The former first lady opens up about her early life, her journey to the White House, and the eight history-making years that followed.

It’s not surprising that Obama grew up a rambunctious kid with a stubborn streak and an “I’ll show you” attitude. After all, it takes a special kind of moxie to survive being the first African-American FLOTUS—and not only survive, but thrive. For eight years, we witnessed the adversity the first family had to face, and now we get to read what it was really like growing up in a working-class family on Chicago’s South Side and ending up at the world’s most famous address. As the author amply shows, her can-do attitude was daunted at times by racism, leaving her wondering if she was good enough.
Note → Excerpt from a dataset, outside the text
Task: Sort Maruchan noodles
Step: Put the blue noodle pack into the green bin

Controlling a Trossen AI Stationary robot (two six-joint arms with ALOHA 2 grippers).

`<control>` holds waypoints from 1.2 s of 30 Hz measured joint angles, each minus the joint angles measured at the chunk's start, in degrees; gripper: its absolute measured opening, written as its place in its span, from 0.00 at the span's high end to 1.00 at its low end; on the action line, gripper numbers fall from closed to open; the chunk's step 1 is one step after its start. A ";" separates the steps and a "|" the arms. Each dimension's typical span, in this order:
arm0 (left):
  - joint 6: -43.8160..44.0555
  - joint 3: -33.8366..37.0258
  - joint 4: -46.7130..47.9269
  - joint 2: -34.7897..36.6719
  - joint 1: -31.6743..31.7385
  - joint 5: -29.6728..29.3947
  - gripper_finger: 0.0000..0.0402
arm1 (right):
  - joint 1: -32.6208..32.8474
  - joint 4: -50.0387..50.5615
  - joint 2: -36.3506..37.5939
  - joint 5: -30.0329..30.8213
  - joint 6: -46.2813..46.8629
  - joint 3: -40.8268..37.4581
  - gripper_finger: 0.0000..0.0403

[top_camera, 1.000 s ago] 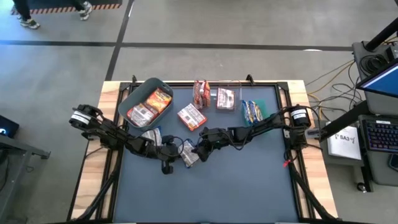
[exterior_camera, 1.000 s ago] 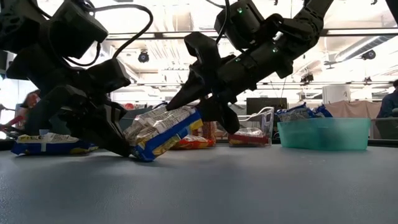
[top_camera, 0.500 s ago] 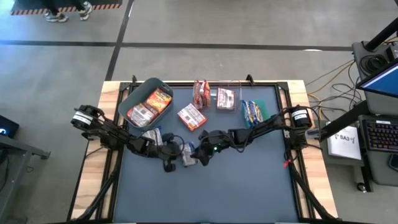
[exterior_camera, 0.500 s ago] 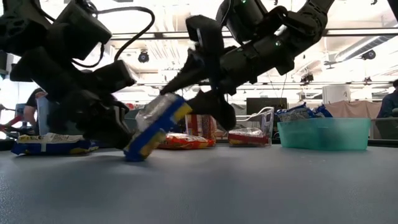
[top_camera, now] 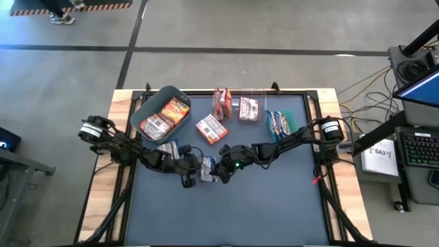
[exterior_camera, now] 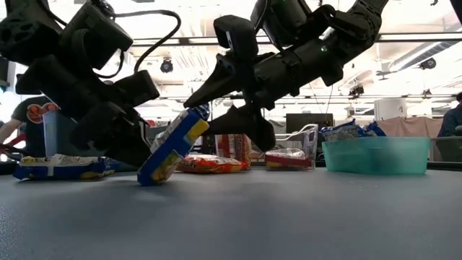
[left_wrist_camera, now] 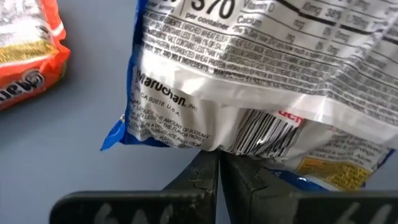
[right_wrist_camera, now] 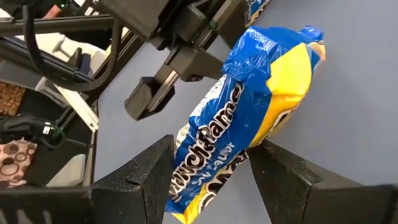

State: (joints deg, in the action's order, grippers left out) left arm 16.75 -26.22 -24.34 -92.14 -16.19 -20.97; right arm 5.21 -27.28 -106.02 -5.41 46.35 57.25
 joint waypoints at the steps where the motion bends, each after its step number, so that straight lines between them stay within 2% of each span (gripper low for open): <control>1: 0.62 0.00 0.26 0.00 -0.02 0.23 1.00 | -0.06 0.04 -0.02 -0.01 0.11 0.00 0.51; 11: 4.18 -1.10 -0.10 0.17 -0.41 4.67 1.00 | -1.29 5.24 -0.11 1.71 4.67 -0.04 0.52; 17: 3.25 -1.97 0.60 0.24 -0.79 5.46 1.00 | -1.19 9.34 -0.15 2.48 2.03 1.89 0.57; 28: 3.37 -1.84 0.90 0.24 -0.68 4.57 1.00 | -1.12 11.87 0.00 1.95 0.03 4.04 0.70; 36: 3.30 -1.84 0.90 0.24 -0.68 4.55 1.00 | -1.11 11.97 0.00 1.90 -0.36 4.04 0.71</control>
State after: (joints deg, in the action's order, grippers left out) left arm 20.05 -28.05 -23.44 -91.90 -16.86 -16.43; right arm 4.10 -15.31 -106.02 -3.51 45.99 61.30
Nevertheless, she persisted, graduating from Chicago’s first magnet high school, Princeton, and Harvard Law School, and pursuing careers in law and the nonprofit world. With her characteristic candor and dry wit, she recounts the story of her fateful meeting with her future husband. Once they were officially a couple, her feelings for him turned into a “toppling blast of lust, gratitude, fulfillment, wonder.” But for someone with a “natural resistance to chaos,” being the wife of an ambitious politician was no small feat, and becoming a mother along the way added another layer of complexity. Throw a presidential campaign into the mix, and even the most assured woman could begin to crack under the pressure. Later, adjusting to life in the White House was a formidable challenge for the self-described “control freak”—not to mention the difficulty of sparing their daughters the ugly side of politics and preserving their privacy as much as possible. Through it all, Obama remained determined to serve with grace and help others through initiatives like the White House garden and her campaign to fight childhood obesity. And even though she deems herself “not a political person,” she shares frank thoughts about the 2016 election.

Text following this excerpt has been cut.